The town grew quickly to accommodate the miners. St. Mary’s Church was constructed and the extended version of the church is one of the town’s landmarks today. In the 13th century a Hospitaller and Franciscan monastery were founded in the town and Złotoryja became one of the important cultural and religious centres of the region.
As you would expect from a town so old, there are plenty of architectural monuments to be seen in Złotoryja including; the Market Square filled with picturesque townhouses, restaurants, and the Neoclassical town hall, St. Mary’s Church, 14th century city walls, the Blacksmiths Tower, St. Hedwig’s Church, Holy Cross Church, Fountains, and the Gold Mining Museum.
Złotoryja survived the second World War almost untouched, mainly because two branches of the Stalag VIII-A prisoner-of-war camp and two forced labour camps were created there by the Germans.
Since the war, a number of factories were founded in Złotoryja including a Christmas tree ornaments factory, which today exports millions of ornaments every year, mostly to Western Europe and the United States.
Gold still plays a part in the town, 1n 1992 a local Polish Guild of Gold Prospectors was started, which ever since organises the Polish Gold Panning Championships. In 2000, the World Championships were held there.
A basalt mine was also constructed after the war, today the local quarries are some of the most profitable in Poland.
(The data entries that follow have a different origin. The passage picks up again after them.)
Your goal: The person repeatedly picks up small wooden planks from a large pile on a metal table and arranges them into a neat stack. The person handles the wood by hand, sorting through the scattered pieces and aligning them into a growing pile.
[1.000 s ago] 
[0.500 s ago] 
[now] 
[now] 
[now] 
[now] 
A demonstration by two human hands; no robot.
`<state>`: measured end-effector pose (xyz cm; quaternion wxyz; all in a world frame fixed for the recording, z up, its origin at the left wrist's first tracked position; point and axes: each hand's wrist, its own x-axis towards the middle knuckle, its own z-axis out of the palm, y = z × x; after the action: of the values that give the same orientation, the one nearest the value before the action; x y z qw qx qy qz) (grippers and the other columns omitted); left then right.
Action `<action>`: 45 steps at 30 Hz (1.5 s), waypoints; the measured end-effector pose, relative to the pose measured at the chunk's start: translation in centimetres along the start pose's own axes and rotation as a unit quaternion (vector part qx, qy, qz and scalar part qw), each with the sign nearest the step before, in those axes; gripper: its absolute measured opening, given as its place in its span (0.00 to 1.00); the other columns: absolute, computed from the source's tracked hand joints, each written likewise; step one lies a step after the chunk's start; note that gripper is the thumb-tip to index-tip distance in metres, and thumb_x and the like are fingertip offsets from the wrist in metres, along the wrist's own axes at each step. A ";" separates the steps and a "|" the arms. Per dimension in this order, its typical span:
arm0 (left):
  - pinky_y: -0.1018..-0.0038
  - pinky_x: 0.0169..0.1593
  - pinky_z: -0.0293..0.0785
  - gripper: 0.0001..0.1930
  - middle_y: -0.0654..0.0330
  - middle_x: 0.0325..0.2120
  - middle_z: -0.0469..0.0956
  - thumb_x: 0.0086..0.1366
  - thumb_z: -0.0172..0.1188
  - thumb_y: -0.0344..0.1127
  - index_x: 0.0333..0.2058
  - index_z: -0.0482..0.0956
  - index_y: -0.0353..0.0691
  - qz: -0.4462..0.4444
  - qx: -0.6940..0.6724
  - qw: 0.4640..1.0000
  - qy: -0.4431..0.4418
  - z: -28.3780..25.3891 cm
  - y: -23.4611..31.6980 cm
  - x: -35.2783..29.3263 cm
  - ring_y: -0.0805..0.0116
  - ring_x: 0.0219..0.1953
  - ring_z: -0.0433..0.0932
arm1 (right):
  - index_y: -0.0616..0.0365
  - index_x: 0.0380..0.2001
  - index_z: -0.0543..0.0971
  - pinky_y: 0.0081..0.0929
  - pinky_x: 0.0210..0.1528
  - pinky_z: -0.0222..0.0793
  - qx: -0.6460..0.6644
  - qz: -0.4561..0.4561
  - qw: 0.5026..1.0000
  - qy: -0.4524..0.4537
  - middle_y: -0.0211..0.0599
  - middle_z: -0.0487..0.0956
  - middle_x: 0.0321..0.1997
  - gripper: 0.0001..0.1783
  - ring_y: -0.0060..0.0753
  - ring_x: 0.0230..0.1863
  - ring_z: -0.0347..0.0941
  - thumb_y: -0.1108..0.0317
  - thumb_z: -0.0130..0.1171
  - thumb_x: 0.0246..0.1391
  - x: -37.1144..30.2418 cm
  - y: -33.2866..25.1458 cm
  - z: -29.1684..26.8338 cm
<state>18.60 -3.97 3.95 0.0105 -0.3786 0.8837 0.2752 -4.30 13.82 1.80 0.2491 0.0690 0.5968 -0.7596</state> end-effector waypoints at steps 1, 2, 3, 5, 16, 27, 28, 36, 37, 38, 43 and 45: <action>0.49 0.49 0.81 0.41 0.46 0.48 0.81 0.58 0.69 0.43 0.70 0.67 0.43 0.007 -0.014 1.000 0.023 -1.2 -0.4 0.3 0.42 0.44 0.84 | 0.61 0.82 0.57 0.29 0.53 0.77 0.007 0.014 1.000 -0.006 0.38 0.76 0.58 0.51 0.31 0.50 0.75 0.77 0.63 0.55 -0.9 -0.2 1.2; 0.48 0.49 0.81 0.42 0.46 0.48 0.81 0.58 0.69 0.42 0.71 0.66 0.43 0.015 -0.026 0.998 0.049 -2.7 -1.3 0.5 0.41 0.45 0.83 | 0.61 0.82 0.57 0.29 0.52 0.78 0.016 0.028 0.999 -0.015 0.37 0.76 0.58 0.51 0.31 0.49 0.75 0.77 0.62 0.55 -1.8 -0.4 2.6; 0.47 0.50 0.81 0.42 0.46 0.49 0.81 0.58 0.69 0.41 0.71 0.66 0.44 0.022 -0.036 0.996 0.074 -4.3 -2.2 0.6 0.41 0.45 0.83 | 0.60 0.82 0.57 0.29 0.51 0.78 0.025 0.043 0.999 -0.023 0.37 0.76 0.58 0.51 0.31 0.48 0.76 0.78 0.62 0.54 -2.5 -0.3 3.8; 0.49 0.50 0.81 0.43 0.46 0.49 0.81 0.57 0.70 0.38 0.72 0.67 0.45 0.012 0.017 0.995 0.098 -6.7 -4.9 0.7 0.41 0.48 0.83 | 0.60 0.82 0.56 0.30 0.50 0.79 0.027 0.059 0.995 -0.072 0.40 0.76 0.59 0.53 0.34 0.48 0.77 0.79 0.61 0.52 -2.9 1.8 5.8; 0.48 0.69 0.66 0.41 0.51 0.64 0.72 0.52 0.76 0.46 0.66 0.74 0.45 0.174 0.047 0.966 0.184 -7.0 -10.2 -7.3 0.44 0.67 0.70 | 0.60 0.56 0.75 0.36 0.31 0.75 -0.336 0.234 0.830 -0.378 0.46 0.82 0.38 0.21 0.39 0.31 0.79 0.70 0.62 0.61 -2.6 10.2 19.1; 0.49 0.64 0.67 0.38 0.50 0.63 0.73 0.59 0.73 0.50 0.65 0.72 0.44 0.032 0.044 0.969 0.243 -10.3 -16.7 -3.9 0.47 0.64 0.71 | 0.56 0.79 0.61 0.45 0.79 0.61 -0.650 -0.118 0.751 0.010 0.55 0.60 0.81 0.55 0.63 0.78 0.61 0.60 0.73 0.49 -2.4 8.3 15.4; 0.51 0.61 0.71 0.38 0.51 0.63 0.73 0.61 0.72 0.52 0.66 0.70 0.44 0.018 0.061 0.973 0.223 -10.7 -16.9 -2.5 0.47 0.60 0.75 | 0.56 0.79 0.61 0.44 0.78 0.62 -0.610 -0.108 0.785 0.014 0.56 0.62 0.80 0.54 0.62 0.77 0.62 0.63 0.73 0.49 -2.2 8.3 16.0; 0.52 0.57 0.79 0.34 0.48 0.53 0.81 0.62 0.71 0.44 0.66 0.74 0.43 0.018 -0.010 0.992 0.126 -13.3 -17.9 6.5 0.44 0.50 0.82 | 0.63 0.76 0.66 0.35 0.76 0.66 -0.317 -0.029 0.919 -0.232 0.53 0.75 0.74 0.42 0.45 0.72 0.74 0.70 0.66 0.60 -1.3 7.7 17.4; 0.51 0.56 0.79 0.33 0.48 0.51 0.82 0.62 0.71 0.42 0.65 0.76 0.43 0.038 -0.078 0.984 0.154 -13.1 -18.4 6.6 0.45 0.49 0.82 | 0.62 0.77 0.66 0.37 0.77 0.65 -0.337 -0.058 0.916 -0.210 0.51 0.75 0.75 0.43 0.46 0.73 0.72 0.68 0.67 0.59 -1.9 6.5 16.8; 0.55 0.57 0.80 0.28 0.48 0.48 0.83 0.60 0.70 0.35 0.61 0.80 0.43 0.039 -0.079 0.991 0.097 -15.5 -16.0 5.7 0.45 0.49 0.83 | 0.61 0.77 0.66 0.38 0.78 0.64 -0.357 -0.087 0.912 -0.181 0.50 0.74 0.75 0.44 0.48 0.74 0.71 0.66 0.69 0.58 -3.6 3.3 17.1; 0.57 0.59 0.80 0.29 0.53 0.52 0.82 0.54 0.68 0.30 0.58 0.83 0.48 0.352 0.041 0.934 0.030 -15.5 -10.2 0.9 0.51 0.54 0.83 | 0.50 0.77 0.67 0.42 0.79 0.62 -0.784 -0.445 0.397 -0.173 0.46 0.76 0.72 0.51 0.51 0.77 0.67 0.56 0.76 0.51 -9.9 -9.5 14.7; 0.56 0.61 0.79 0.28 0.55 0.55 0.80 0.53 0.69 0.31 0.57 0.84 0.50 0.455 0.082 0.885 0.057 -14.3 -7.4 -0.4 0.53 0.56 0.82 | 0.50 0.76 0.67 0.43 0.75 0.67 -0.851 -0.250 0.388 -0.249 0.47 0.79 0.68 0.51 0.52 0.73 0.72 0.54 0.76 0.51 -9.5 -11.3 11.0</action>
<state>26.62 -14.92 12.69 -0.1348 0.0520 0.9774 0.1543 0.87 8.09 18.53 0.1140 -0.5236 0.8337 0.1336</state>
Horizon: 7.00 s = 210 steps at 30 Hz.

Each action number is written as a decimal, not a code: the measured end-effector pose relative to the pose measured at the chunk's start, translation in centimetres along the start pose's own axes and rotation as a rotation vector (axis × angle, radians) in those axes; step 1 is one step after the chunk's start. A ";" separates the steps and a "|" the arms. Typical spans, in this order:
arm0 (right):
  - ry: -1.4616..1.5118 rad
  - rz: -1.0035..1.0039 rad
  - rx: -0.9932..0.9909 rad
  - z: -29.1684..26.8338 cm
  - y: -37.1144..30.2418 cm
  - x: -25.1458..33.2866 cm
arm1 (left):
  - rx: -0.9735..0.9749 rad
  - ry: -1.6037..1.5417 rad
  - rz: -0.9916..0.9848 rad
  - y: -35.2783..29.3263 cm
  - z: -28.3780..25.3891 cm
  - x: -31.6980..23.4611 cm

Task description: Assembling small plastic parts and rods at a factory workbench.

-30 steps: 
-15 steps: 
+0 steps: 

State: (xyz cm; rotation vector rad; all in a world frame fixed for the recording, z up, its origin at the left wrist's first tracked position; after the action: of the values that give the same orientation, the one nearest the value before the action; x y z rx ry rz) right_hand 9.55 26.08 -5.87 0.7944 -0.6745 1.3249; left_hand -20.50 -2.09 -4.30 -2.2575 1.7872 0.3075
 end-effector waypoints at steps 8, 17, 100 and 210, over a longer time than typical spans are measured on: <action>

Lower Silesia was handed back to Poland from Germany at the end of WWII and is known for an abundance of historic architecture of various styles. During the Middle Ages, the region was part of Piast-ruled Poland and was one of the leading regions of the country with its capital Wrocław being one of the main cities of the Polish Kingdom.
Within the region, you will find many castles and palaces, well preserved or reconstructed old towns, numerous spa towns, and historic burial sites of Polish monarchs and consorts. The region is one of the most visited provinces in Poland.
Książ Castle is one of the most popular tourist attractions in the province due to its mysterious underground tunnels. During World War II, Ksiaz Castle was taken over by the occupying German forces and following Hitler’s direct orders, a system of tunnels was constructed underneath the castle and surrounding areas. In 2018, a 1.5km section of the tunnels was opened to the public as a tourist attraction and a 45 minute tour is available.